Research on environmental fall risk factors may be being held back because researchers have not agreed on what aspects of the environment need to be measured and how to do this. This paper aims to address this issue by focussing on an important subset of environmental fall risk factors that can be assessed using surface measurements. The nature of the walking surface (e.g. if it is slippery, rough or steeply sloping) influences walking and the risk of falls. However, there is not, as yet, a consensus in the literature as to how to measure such surface qualities [17]. Furthermore, studies investigating the environmental factors that affect walking and falling often report minimal information about the surfaces used, making it difficult to compare results across studies. For example, Matthis, Yates, & Hayhoe [11] reported a technically impressive study that precisely measured both gaze location and body position as people walked outdoors on flat, medium and rough surfaces. However, the surfaces themselves were only described verbally. In this paper, we present a systematic review that assessed how surface qualities have been reported in the extant literature on walking and fall risk in order to authoritatively evaluate current practise. Our goal was to highlight problems and to provide advice about improving the reporting of surface factors in research on fall risk.
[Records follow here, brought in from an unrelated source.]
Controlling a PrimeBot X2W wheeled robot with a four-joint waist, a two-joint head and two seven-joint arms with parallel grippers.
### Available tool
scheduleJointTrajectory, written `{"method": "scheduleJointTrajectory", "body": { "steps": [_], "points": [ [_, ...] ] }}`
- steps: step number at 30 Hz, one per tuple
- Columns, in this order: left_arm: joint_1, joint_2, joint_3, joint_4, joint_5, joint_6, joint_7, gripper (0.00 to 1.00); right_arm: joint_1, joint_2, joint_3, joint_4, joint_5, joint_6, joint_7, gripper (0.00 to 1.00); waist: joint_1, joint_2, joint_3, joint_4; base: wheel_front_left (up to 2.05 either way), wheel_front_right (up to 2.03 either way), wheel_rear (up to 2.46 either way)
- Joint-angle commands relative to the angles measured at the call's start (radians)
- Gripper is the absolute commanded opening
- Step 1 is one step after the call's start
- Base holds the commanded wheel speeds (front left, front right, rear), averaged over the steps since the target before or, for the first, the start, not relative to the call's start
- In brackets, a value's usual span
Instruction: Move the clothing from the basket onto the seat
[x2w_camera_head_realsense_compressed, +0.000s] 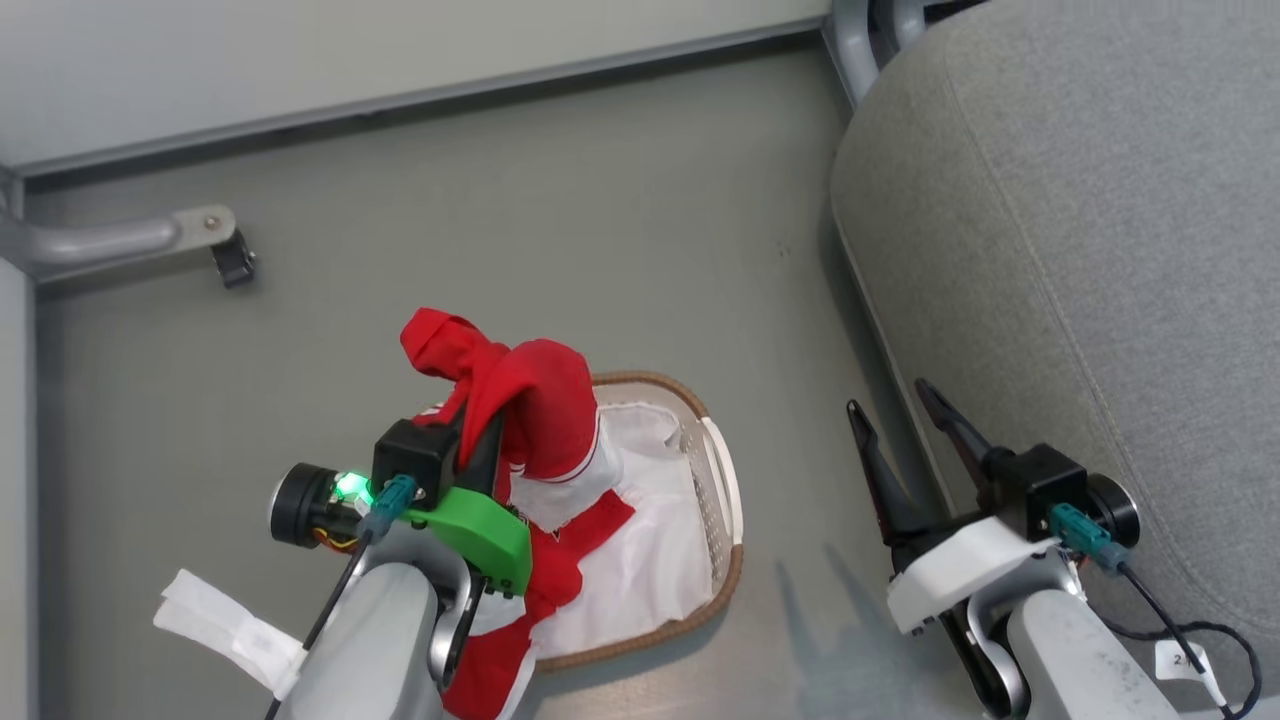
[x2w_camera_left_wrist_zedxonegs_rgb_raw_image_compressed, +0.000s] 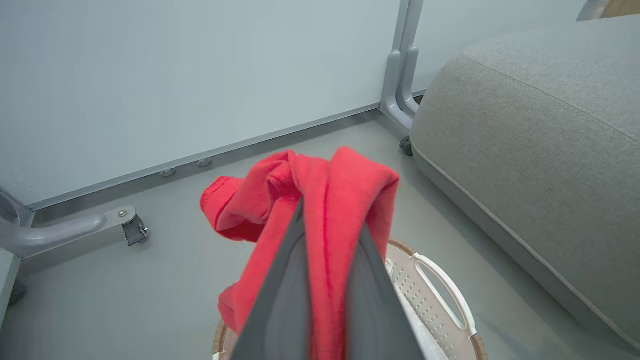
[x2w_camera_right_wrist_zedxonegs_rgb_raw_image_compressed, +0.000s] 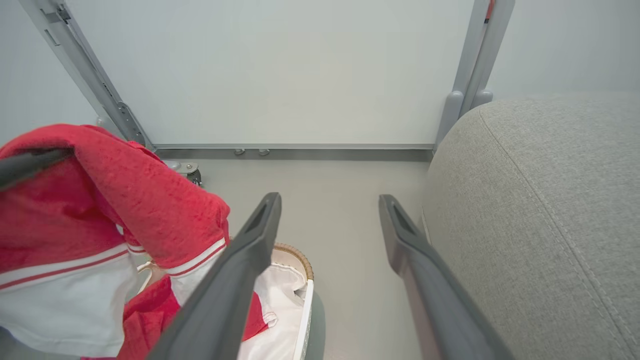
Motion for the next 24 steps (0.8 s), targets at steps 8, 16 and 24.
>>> {"method": "scheduleJointTrajectory", "body": {
  "steps": [8, 16, 24],
  "points": [
    [0.061, 0.001, 0.03, -0.201, -0.031, -0.012, -0.001, 0.0, 0.084, 0.0, 0.001, 0.008, -0.012, -0.001, -0.002, 1.0, 0.0, 0.0, -0.191, 0.057, 0.0, 0.0, 0.0],
    [0.053, 0.001, 0.002, -0.352, -0.077, -0.001, -0.001, 0.0, 0.119, 0.003, 0.013, 0.017, -0.006, -0.001, -0.002, 1.0, 0.0, 0.0, -0.233, 0.047, 0.0, 0.0, 0.0],
    [0.046, 0.002, -0.045, -0.403, -0.133, 0.008, -0.001, 0.0, 0.037, -0.045, 0.154, -0.013, -0.044, -0.001, -0.002, 1.0, 0.0, 0.0, -0.228, 0.052, 0.0, 0.0, 0.0]
  ]
}}
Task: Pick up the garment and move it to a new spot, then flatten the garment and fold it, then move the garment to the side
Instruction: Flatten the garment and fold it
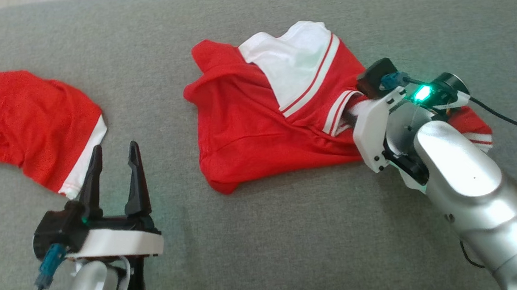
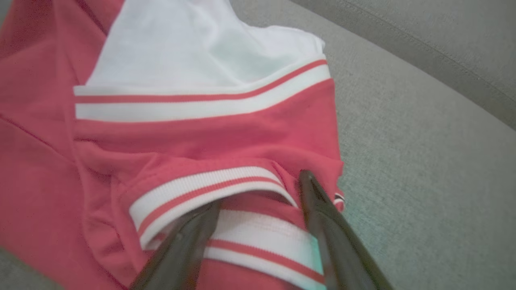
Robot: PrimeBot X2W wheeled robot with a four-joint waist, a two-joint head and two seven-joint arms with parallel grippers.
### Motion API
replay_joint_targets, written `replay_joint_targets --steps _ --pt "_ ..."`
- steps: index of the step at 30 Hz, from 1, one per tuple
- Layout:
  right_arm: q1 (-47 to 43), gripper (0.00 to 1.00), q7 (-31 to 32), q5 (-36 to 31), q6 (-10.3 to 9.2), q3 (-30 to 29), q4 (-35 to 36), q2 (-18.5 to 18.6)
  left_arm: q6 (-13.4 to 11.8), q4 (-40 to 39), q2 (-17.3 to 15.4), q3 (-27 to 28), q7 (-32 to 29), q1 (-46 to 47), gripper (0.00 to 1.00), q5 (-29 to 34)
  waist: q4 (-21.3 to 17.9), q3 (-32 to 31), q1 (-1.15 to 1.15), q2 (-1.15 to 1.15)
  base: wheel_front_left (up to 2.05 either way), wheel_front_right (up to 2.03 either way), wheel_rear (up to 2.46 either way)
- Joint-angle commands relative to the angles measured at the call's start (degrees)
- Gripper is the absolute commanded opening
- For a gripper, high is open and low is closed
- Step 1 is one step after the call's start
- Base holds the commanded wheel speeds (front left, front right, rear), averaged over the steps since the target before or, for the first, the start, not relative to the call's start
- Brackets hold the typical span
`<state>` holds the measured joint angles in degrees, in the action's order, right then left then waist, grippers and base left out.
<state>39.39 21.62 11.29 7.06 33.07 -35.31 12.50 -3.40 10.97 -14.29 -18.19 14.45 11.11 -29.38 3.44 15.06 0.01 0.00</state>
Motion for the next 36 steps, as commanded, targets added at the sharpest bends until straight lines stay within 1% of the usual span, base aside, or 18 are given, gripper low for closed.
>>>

Many of the factors influencing the walkability of surfaces are poorly defined within the literature on walking and falling. Within this paper, we used the following definitions, ordered from best to least well defined:

  • Stairs refer to a series of perpendicular surfaces that alternate between vertical (the rise, typically ~ 0.2m) and horizontal (the going, typically ~ 0.25m) and that can be either ascended or descended.

  • Slope is a (positive or negative) change in height between the start and end of a walking surface (for up slopes and down slopes, respectively). Surfaces may also slope in other directions, for example perpendicular to the direction of walking (cross slopes). Zero slope surfaces are horizontal. Slope (i.e. large-scale changes in surface height) is independent of surface roughness (i.e. small-scale changes in surface height), so a given slope can be either rough or smooth.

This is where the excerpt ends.